# Brief
Show each line of the records below where the word "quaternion" occurs.

# Source material
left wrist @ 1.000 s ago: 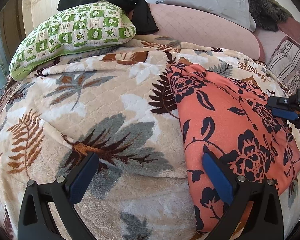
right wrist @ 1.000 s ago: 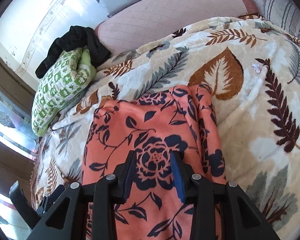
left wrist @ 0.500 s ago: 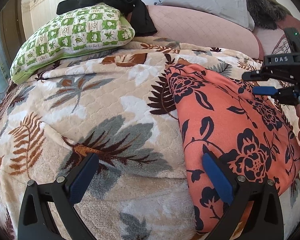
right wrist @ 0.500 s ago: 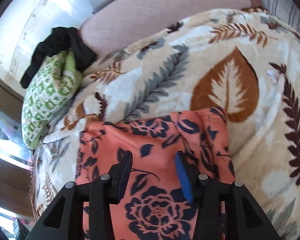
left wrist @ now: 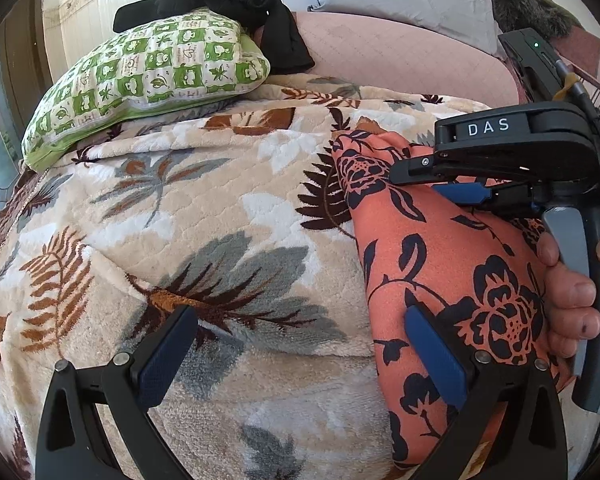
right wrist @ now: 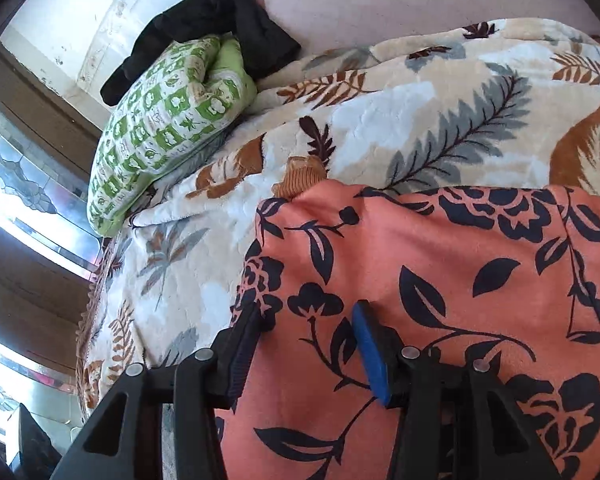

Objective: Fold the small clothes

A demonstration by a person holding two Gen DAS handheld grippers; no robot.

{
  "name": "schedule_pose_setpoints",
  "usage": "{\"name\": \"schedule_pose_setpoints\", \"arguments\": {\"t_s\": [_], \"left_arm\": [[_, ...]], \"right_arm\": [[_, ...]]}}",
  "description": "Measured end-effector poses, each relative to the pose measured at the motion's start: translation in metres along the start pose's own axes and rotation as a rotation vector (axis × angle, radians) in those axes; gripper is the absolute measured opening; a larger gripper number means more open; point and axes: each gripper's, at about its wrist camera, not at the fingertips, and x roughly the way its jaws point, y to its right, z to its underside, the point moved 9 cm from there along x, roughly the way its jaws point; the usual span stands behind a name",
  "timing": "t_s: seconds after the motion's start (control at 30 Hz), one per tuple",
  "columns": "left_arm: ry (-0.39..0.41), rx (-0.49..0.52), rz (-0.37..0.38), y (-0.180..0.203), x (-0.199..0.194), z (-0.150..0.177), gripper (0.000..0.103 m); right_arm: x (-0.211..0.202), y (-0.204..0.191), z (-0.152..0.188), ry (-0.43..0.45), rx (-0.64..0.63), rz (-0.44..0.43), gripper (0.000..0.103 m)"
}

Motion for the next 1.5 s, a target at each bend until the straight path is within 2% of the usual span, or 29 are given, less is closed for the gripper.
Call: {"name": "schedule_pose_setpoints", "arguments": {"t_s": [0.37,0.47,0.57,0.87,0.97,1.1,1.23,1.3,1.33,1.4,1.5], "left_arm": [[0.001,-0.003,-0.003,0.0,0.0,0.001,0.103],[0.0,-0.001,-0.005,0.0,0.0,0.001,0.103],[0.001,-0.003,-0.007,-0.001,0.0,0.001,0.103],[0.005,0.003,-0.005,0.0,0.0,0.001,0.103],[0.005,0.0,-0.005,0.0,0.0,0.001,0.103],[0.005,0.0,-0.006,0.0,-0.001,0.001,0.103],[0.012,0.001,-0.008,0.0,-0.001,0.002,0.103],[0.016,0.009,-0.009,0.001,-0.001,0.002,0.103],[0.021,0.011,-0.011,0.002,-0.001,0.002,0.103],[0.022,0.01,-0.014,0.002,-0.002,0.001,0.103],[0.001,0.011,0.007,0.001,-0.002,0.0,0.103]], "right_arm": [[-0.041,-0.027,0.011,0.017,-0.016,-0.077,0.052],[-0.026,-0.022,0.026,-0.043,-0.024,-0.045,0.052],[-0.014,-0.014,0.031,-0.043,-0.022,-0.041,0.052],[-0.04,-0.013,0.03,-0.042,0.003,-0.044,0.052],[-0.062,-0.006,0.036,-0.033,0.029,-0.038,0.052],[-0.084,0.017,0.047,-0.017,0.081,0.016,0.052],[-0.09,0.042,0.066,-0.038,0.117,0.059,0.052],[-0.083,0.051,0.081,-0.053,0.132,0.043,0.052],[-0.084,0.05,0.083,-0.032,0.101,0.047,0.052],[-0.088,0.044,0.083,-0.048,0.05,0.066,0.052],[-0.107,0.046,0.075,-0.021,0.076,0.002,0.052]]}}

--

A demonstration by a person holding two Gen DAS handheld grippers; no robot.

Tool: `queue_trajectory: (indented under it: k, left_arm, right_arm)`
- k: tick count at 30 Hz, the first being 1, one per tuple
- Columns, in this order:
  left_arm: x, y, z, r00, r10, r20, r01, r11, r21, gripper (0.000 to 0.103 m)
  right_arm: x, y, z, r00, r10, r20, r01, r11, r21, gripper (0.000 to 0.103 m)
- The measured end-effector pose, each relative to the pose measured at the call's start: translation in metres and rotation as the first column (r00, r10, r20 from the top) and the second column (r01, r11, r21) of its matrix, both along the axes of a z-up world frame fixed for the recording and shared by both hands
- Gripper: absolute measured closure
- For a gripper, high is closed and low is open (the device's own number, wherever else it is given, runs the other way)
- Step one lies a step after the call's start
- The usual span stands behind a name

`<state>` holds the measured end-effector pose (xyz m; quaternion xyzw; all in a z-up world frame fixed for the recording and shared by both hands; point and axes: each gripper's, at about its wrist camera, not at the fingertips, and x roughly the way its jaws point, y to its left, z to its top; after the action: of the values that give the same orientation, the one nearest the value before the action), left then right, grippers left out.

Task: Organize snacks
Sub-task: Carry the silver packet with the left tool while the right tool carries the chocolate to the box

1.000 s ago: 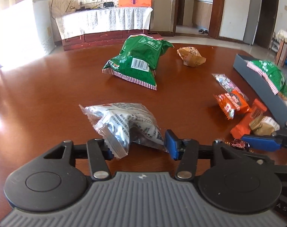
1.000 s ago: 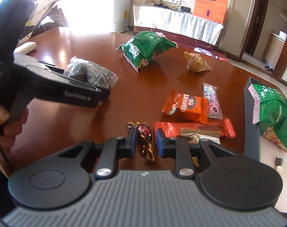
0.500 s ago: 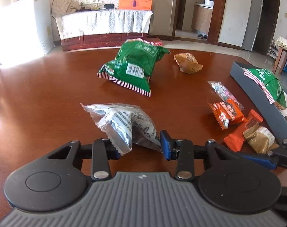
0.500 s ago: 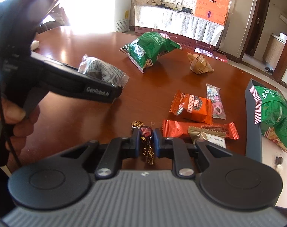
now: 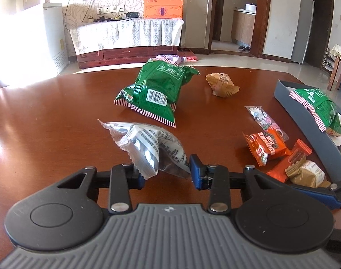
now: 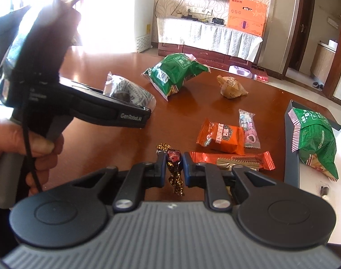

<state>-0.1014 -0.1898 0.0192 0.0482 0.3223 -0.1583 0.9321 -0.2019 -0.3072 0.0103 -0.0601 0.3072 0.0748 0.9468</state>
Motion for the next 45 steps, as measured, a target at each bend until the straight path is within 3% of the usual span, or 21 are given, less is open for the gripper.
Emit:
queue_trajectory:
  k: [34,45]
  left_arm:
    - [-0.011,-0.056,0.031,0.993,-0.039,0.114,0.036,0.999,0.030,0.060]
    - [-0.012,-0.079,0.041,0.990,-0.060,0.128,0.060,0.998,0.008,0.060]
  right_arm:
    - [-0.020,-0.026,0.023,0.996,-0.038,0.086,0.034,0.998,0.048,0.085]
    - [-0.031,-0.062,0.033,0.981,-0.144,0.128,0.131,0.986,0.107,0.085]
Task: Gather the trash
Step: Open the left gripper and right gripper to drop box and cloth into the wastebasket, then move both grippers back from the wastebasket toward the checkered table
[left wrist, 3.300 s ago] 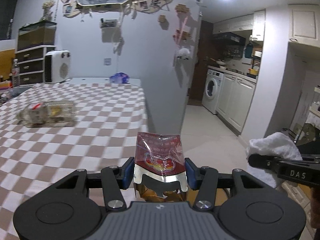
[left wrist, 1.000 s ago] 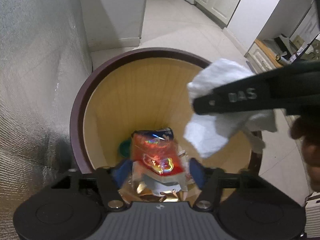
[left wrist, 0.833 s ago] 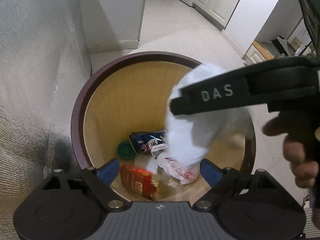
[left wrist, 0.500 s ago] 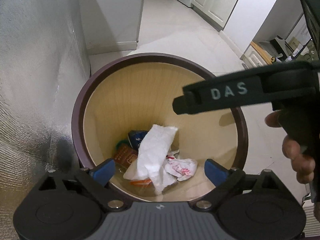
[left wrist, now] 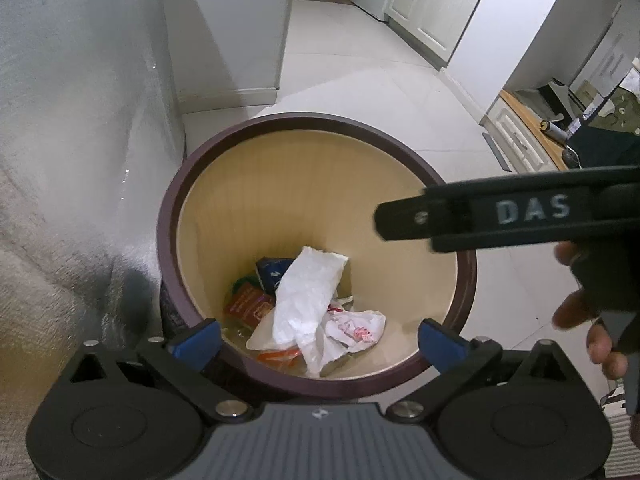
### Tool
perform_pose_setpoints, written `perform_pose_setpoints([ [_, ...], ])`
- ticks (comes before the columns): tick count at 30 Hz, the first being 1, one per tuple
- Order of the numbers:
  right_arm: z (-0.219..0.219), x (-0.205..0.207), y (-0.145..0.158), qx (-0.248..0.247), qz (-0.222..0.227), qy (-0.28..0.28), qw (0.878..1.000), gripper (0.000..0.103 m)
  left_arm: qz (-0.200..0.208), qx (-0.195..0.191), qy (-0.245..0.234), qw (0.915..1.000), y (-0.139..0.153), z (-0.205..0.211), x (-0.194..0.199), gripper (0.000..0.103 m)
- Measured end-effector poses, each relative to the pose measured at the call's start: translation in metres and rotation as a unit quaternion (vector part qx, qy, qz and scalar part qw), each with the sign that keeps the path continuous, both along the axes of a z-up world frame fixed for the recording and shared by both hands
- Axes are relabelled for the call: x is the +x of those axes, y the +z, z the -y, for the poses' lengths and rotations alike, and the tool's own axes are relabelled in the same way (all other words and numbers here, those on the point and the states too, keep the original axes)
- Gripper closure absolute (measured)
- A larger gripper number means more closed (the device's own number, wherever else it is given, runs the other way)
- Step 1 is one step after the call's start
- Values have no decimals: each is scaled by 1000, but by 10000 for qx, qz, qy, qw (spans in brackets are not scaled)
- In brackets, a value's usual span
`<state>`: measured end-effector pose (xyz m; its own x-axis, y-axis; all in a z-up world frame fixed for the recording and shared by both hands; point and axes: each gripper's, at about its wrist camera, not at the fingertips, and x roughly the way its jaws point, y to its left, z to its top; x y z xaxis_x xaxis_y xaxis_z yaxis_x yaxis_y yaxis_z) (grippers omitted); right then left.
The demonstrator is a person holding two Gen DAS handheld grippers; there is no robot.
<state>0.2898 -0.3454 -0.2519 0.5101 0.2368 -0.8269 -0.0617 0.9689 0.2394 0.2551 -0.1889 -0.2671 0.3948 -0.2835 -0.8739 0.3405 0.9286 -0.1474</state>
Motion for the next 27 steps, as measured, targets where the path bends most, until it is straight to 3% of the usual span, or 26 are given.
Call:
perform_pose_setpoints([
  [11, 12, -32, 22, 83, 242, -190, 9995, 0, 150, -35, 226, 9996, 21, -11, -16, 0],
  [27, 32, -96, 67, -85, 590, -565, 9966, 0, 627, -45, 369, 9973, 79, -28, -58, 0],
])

# Solution to the problem
`<state>` holds the measured end-effector pose (xyz m; quaternion xyzw; all in a z-up world frame fixed for the recording and shared by both hands; point and axes: each gripper's, at about its wrist camera, not at the fingertips, and x roughly the way its jaws point, y to its left, z to its top; after the action: of the values that give the same orientation, the one nearest the value before the action), left then right, grippers left out.
- Measured end-effector poses, each relative to the pose measured at the call's start: translation in metres and rotation as a unit quaternion (vector part qx, qy, qz and scalar part qw), each with the sign that keeps the path continuous, both along the axes of a z-up world frame fixed for the recording and shared by both hands

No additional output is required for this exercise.